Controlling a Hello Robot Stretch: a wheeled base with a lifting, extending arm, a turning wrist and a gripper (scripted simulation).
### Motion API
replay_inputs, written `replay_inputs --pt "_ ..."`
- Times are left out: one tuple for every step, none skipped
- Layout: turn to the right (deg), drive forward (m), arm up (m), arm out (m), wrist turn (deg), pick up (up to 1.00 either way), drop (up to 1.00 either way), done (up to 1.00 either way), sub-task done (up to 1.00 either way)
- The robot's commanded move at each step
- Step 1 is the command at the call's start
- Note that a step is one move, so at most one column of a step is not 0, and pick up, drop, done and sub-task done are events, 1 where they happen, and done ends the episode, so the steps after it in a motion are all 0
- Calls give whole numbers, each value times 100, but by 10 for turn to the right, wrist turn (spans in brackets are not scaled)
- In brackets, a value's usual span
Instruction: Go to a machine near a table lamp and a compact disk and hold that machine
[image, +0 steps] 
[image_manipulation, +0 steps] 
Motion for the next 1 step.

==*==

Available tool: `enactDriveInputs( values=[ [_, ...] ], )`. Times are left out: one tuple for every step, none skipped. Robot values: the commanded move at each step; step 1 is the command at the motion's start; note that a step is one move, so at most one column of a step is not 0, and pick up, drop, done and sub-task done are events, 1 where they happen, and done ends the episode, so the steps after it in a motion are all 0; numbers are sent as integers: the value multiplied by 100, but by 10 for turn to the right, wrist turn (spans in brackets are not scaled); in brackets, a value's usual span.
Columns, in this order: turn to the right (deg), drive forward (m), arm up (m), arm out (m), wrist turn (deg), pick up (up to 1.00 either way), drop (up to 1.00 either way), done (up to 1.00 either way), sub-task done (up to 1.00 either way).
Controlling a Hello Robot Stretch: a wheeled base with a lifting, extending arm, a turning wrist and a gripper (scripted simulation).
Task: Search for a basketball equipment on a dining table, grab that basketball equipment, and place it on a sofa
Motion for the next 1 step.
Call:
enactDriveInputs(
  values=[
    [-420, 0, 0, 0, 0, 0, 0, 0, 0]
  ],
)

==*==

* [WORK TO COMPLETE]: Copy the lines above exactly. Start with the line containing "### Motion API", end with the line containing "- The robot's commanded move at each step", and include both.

* [OUTPUT FOR THIS TASK]:
### Motion API
replay_inputs, written `replay_inputs --pt "_ ..."`
- Times are left out: one tuple for every step, none skipped
- Layout: turn to the right (deg), drive forward (m), arm up (m), arm out (m), wrist turn (deg), pick up (up to 1.00 either way), drop (up to 1.00 either way), done (up to 1.00 either way), sub-task done (up to 1.00 either way)
- The robot's commanded move at each step

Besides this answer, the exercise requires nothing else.